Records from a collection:
● ● ● ● ● ● ●
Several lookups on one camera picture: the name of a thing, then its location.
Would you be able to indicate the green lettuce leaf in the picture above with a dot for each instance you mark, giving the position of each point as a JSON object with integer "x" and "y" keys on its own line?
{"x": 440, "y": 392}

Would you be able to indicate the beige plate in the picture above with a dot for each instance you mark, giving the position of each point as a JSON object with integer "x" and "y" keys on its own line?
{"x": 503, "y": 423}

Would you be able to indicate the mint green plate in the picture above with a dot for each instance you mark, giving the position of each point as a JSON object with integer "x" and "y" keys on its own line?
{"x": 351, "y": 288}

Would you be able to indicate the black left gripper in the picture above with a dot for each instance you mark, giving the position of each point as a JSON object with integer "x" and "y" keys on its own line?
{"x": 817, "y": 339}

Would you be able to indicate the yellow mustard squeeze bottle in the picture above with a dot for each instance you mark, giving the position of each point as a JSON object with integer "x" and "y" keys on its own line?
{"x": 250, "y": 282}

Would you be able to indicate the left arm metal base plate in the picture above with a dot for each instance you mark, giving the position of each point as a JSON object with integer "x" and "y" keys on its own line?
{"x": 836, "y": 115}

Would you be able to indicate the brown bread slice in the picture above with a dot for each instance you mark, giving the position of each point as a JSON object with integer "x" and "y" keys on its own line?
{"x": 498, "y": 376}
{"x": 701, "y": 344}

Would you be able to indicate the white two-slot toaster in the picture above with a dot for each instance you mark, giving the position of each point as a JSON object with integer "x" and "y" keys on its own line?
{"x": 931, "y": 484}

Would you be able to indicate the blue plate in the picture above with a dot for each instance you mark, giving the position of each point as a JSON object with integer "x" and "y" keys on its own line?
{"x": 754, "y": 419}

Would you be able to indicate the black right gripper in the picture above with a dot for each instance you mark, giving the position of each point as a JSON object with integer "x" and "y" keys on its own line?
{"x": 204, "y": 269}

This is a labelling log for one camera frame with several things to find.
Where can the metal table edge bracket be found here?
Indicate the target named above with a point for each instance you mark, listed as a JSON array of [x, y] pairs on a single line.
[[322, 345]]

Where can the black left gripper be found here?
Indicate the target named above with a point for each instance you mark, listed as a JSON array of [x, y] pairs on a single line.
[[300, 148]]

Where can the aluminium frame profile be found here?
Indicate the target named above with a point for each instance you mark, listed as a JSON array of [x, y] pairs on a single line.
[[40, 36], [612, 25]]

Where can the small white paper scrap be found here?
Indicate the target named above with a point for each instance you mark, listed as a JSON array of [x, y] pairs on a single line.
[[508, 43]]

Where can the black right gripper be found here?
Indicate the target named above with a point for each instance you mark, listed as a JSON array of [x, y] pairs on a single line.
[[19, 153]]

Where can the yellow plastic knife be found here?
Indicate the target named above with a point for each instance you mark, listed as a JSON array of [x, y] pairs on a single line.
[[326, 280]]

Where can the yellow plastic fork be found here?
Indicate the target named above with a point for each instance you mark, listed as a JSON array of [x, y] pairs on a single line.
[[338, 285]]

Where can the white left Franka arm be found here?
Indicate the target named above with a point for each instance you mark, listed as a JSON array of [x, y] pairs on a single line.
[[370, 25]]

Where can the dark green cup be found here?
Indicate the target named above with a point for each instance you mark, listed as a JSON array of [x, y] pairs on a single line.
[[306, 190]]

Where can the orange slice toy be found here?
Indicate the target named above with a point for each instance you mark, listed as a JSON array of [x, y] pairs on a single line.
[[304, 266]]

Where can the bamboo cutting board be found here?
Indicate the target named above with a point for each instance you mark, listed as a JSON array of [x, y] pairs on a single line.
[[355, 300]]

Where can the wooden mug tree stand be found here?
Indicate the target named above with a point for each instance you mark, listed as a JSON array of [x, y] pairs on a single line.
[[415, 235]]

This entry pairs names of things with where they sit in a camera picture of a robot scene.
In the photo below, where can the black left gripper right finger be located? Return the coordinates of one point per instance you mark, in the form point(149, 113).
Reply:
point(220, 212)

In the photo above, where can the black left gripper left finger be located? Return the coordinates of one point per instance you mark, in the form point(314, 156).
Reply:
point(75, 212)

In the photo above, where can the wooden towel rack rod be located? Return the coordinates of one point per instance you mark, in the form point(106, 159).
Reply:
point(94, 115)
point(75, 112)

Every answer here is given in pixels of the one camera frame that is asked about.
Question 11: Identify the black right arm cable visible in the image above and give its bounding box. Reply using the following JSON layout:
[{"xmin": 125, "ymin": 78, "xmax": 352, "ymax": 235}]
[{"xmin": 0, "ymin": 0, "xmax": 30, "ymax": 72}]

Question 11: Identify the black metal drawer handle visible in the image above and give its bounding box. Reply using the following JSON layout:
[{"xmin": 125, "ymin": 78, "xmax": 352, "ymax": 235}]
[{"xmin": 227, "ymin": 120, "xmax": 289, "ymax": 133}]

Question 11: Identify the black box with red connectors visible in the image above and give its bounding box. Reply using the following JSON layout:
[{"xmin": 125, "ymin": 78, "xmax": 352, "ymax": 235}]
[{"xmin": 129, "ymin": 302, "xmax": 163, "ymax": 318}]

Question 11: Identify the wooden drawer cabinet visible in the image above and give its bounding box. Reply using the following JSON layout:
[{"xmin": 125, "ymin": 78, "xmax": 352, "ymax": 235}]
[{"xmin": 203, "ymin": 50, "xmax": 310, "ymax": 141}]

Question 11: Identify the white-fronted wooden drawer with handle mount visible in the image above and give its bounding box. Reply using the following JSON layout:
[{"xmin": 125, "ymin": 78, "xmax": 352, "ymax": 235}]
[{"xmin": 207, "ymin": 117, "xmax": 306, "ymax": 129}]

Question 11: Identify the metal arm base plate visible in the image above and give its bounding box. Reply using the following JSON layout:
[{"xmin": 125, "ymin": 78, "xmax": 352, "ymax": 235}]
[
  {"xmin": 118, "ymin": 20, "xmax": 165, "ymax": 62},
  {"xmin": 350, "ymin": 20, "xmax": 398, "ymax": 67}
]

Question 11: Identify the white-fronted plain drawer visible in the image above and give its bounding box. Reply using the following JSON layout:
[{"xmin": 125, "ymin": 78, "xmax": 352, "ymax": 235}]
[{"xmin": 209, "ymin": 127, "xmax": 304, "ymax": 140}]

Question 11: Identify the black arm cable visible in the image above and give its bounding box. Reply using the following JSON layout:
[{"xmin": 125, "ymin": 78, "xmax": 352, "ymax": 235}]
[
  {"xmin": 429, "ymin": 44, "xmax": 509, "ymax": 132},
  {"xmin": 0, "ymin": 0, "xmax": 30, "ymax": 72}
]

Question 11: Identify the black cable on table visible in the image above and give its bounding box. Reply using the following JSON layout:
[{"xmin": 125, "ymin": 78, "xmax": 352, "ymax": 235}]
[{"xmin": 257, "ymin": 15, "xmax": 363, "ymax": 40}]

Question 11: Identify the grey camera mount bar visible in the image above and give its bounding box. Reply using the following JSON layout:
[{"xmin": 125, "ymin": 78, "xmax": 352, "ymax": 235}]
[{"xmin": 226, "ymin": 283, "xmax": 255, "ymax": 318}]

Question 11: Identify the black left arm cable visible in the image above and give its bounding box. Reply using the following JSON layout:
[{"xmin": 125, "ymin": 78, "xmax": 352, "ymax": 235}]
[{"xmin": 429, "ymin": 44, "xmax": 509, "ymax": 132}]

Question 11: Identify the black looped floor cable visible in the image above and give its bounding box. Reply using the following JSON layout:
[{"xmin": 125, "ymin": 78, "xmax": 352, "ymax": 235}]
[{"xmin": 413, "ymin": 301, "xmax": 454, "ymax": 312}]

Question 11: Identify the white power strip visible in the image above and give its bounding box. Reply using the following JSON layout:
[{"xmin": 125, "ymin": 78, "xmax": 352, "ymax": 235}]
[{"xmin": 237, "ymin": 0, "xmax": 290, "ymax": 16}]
● ● ● ● ● ● ●
__Work to be completed__
Copy every line from the entries that contains the word "things".

__Solution for this task__
This is a labelling log for one camera frame with several things to find.
This entry pairs names of things with where they sit in a camera picture of a robot scene.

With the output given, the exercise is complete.